→ **Action item**: Below are records. Find each line in them that holds the word "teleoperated" and copy it.

Stored data:
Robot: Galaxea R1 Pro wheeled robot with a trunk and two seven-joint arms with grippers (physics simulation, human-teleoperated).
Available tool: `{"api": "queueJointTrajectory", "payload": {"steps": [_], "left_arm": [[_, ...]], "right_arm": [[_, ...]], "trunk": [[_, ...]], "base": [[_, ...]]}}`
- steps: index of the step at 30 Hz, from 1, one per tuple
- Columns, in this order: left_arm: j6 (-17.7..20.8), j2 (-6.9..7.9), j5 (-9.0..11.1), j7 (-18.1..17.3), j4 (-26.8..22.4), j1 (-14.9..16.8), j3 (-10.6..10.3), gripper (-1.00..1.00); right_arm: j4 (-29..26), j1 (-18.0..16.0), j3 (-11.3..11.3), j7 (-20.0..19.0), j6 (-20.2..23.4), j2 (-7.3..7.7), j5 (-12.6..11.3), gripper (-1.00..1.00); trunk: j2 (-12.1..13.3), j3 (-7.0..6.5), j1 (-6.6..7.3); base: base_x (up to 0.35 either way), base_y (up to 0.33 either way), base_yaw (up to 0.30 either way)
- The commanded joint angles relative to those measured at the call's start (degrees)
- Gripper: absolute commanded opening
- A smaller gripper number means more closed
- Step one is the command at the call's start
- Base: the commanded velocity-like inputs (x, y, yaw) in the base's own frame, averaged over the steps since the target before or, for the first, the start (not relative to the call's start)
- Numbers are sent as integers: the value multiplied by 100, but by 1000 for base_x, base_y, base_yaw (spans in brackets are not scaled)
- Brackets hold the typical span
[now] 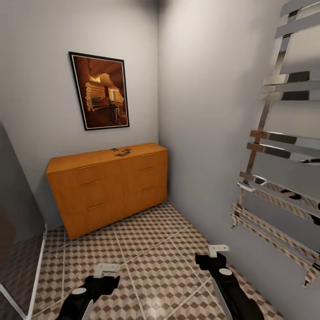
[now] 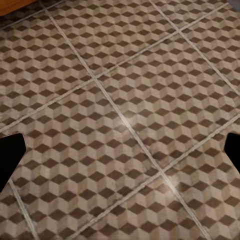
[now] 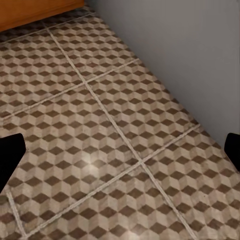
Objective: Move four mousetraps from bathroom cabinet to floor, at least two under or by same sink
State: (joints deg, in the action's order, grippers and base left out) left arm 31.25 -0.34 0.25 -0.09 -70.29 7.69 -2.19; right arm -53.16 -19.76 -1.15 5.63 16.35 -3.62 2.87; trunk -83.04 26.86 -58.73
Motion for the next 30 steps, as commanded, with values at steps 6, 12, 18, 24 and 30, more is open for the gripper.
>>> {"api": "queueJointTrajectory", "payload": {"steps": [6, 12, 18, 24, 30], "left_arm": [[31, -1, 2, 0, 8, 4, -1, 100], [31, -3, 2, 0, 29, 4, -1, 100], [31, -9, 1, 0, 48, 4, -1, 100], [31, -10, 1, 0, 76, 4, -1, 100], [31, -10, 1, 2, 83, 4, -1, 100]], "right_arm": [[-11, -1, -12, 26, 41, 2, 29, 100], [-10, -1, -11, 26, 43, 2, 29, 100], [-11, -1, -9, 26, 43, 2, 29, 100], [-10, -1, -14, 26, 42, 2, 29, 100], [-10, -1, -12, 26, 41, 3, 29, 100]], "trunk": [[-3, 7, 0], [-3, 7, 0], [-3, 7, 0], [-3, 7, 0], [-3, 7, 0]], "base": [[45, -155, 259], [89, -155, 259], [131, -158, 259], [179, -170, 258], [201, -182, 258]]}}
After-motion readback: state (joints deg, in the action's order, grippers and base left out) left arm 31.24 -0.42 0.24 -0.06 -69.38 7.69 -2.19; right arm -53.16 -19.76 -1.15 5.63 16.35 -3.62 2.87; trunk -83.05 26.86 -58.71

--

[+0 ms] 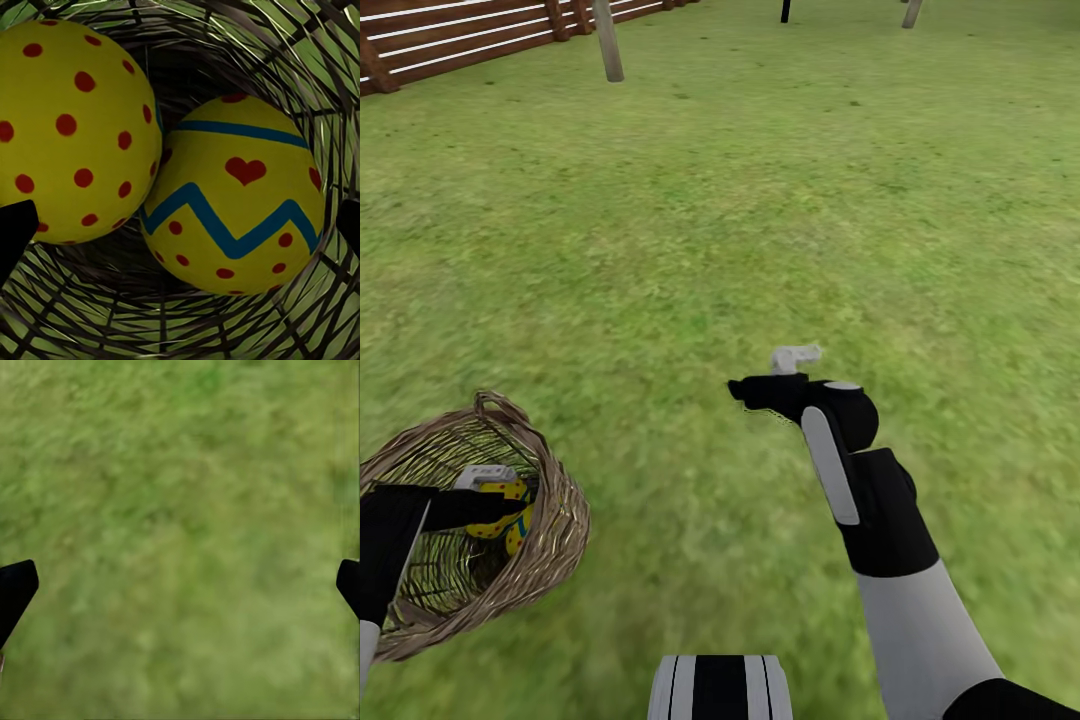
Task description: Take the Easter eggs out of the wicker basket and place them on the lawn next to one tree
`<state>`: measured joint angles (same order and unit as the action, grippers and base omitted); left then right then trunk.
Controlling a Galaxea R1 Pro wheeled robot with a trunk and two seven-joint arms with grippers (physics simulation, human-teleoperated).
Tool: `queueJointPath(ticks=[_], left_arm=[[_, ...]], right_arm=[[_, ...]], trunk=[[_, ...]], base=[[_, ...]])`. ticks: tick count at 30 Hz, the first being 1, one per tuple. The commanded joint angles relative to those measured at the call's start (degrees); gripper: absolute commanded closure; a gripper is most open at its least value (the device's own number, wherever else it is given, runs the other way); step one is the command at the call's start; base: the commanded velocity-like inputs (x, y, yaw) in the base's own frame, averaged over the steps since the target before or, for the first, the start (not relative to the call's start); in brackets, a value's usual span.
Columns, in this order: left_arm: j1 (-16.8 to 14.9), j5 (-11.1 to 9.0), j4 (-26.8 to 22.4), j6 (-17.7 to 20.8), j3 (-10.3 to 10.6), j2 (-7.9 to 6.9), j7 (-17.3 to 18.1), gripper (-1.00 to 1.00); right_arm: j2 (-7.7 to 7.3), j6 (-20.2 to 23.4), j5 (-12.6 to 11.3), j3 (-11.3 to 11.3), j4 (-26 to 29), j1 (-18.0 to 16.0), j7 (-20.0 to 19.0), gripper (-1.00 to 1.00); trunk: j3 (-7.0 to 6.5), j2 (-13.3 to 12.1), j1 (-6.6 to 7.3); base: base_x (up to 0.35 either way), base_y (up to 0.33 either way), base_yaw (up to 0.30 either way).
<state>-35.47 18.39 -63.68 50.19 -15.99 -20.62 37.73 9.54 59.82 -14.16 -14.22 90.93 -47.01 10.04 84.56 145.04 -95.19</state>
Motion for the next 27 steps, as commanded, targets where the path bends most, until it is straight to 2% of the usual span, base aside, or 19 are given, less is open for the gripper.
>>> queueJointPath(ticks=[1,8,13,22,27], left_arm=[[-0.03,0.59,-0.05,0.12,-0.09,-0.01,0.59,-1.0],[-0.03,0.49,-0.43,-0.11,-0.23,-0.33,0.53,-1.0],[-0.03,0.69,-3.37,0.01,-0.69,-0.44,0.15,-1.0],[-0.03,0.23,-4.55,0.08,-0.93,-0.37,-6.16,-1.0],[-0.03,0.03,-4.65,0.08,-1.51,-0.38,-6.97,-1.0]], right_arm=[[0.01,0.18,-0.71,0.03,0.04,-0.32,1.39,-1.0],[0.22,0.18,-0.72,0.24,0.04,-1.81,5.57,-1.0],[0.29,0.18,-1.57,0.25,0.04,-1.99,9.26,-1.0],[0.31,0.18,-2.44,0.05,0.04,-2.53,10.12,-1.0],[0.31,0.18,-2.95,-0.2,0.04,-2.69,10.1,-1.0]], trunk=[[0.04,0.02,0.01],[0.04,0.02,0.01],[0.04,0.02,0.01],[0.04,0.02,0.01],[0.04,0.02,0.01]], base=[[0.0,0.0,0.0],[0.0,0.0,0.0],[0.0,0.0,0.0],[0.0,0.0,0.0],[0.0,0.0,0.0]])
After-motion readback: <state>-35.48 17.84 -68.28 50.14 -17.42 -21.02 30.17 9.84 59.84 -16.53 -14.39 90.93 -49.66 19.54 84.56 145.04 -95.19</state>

→ **Reply to the exercise**:
Robot: Galaxea R1 Pro wheeled robot with a trunk and two seven-joint arms with grippers (physics simulation, human-teleoperated).
Controlling a Galaxea R1 Pro wheeled robot with a trunk and two seven-joint arms with grippers (physics simulation, human-teleoperated).

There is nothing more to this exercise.